Mi sono preparato leggendo tanti libri sul terrorismo internazionale e sul forte legame tra jihad e criminalità. Nel corso degli anni ho seguito molte indagini portate avanti dalla Direzione Nazionale Antimafia proprio sulle rotte jihadiste, su quei percorsi densi di sangue, che celebrano un legame potente tra capoclan e imam. Gruppi criminali ed estremisti hanno notevoli interessi in comune: il traffico di organi espiantati dai cadaveri dei nemici in guerra, di farmaci, di opere d’arte, di armi, di droga, il contrabbando di petrolio. Nel dettaglio, si tratta di realtà accumunate dall’indomita opposizione alle situazioni, declinazioni regredite dell’illegalità, articolata attraverso sequestri di giornalisti, omicidi ed estorsioni.

Nerea Fusco, Vicequestore chiamata a trattare con i terroristi, ma anche madre che si trova a combattere contro la malattia della figlia, e Amal, una ragazza come tante della provincia napoletana che però decide di convertirsi all’Islam. Parlaci di queste due figure femminili, descrivendone le caratteristiche principali, e di come tu, da uomo, sei riuscito a disegnarle, entrando nella loro psicologia.

Per costruire un personaggio femminile, che ritengo sia un’impresa molto ardua, mi ispiro generalmente alla realtà. Cerco sempre di individuare delle donne abbastanza credibili che mi facciano da modello, con il loro punto di vista, i loro atteggiamenti, i cambiamenti e soprattutto con le loro esigenze drammatiche. I personaggi in genere devono raggiungere un determinato obiettivo, suggerendomi la loro visione totale del mondo. Devono poi subire una progressiva evoluzione nel corso della storia, conservando un carattere ben definito. Nel vicequestore Nerea ritrovo una mia amica, un vero vicequestore. Lei, esperta di terrorismo internazionale, qualche anno fa, mi insegnò tante cose sulle indagini di polizia. Amal, invece, la ragazza di Somma Vesuviana, si accosta al temperamento di tante donne conosciute tramite il mio lavoro di penalista, le cosiddette lady camorra.

Ci sarà un seguito per Nerea Fusco? Torneremo a sentire parlare di lei in un tuo nuovo romanzo? Puoi svelarcelo in anteprima?
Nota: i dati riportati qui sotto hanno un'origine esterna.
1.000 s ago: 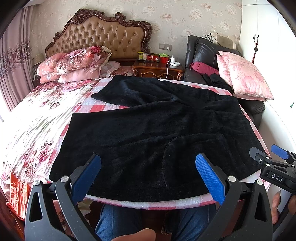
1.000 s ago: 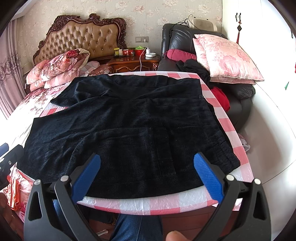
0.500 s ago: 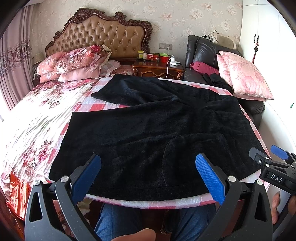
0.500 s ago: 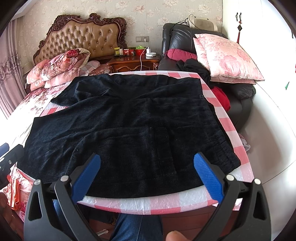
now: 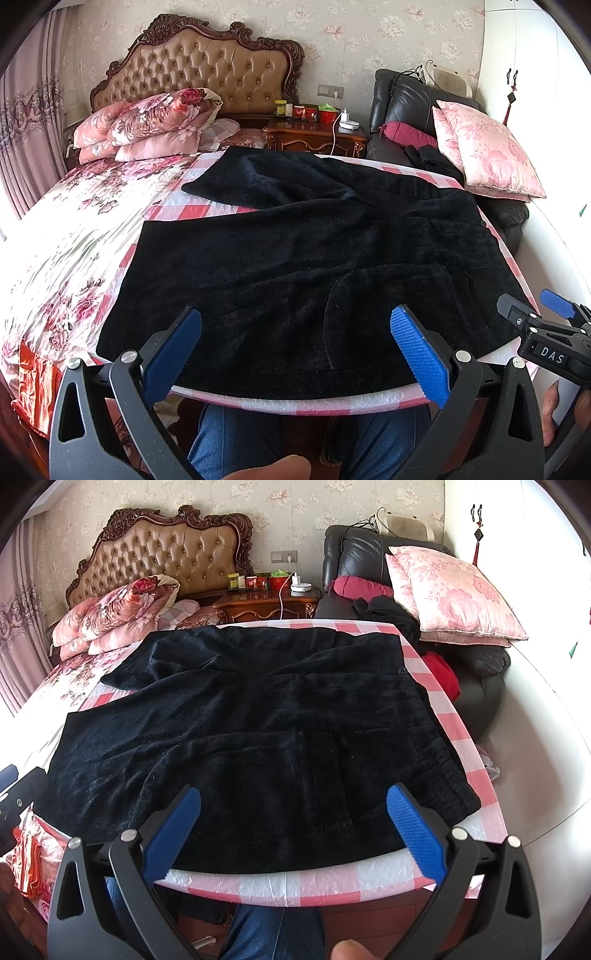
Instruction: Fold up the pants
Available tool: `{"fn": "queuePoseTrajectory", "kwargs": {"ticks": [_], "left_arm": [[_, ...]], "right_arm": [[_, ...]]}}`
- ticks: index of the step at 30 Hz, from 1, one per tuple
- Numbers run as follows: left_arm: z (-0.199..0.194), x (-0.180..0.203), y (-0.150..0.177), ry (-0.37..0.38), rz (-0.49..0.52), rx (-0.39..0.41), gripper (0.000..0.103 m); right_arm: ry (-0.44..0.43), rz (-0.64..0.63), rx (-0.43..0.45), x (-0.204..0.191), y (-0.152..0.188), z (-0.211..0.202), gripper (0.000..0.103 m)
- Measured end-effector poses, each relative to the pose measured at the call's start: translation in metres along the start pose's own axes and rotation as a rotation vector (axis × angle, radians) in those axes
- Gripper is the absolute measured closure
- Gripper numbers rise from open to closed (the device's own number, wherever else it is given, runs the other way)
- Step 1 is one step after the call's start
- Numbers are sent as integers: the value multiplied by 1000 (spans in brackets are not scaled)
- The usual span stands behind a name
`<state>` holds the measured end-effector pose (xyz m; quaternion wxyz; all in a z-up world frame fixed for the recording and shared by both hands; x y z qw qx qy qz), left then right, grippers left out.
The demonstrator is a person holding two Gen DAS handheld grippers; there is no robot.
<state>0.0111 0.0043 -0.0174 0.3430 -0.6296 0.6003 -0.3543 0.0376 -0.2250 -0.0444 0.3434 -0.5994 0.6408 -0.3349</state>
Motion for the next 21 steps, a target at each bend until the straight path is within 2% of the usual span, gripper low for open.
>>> {"fn": "queuePoseTrajectory", "kwargs": {"ticks": [4, 8, 10, 12, 16, 19, 21], "left_arm": [[1, 0, 1, 6, -4, -5, 4], [5, -5, 3, 47, -24, -8, 4], [12, -12, 4, 104, -38, 7, 4], [20, -19, 2, 193, -39, 24, 4], [47, -31, -14, 255, 34, -16, 4], [72, -45, -34, 287, 67, -31, 4], [100, -60, -50, 298, 71, -51, 4]], "right_arm": [[-9, 10, -10, 1, 1, 0, 2], [-40, 36, -33, 4, 7, 10, 2], [-67, 58, -45, 13, 5, 15, 2], [-86, 75, -59, 22, 0, 22, 2], [-103, 90, -75, 50, -19, 43, 2], [-127, 97, -97, 77, -46, 75, 2], [-107, 118, -118, 97, -64, 102, 2]]}}
Point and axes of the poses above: each gripper's, at about its wrist camera, not at the fingertips, and z roughly the way its jaws point, x to its right, y to its underside, the point moved 1 cm from there along z, roughly the way its jaws point, and after that the axes turned 13 degrees about x, right-handed, at the moved point
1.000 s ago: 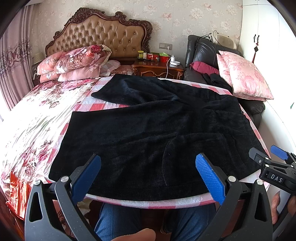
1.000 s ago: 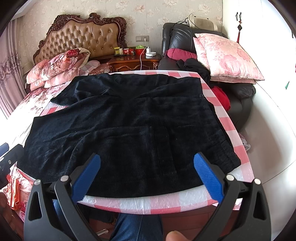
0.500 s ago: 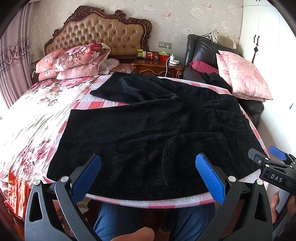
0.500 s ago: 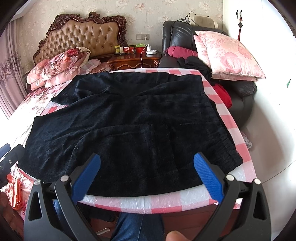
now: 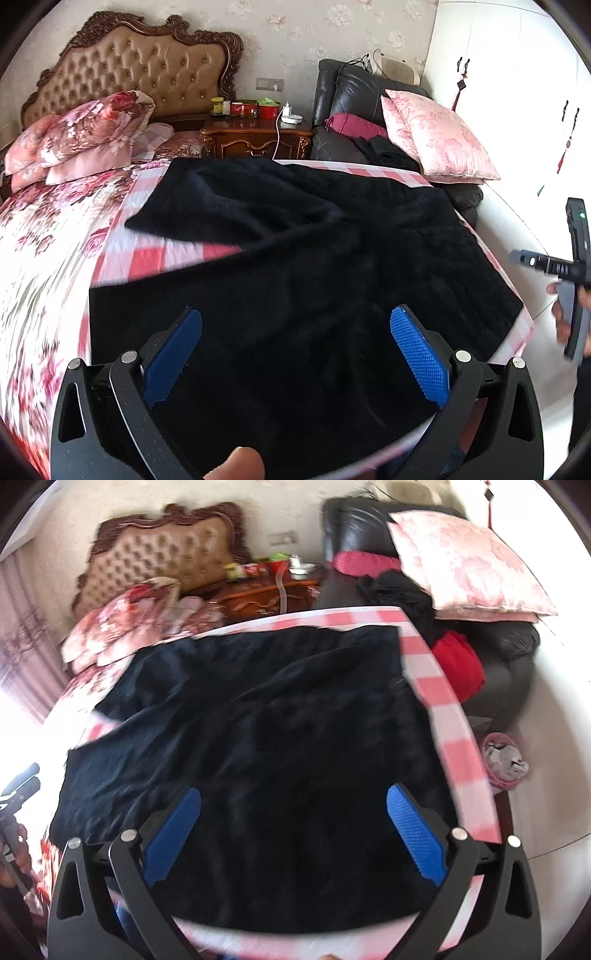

Ci sto pensando, in tutta onestà, anche se la gestazione di una storia richiede molto tempo.    

Sei un avvocato penalista. La tua esperienza professionale ha in qualche modo influito sulla stesura del romanzo? Se sì, in che modo?

La mia esperienza professionale ha influito sicuramente sulla realizzazione della storia, per quanto concerne la conoscenza da parte mia di alcune procedure e per l’utilizzo del linguaggio giuridico che affiora di tanto in tanto nella storia.  

Stai già scrivendo il tuo prossimo romanzo? E se fosse in qualche modo legato alla terribile pandemia che stiamo vivendo?

Durante il primo lockdown rimasi chiuso in casa da solo per tre mesi, senza incontrare nessuno. Leggevo contemporaneamente quattro libri al giorno e scrissi un romanzo che però non ha nulla a che vedere con la pandemia, ma riguarda una delicata storia d’amore tra un giovane libraio che vive a Milano e una scrittrice nonché professoressa di storia e filosofia. I due si conoscono per caso su Messenger. Lui le chiede di andare a Milano. Lei è titubante, poi accetta di presentare la sua opera nella libreria del giovane libraio. Lo stesso pomeriggio, però, alla stessa ora, i due si trovano in quella libreria, ma non si incontrano e ben presto capiranno che il tempo si sta prendendo gioco di loro.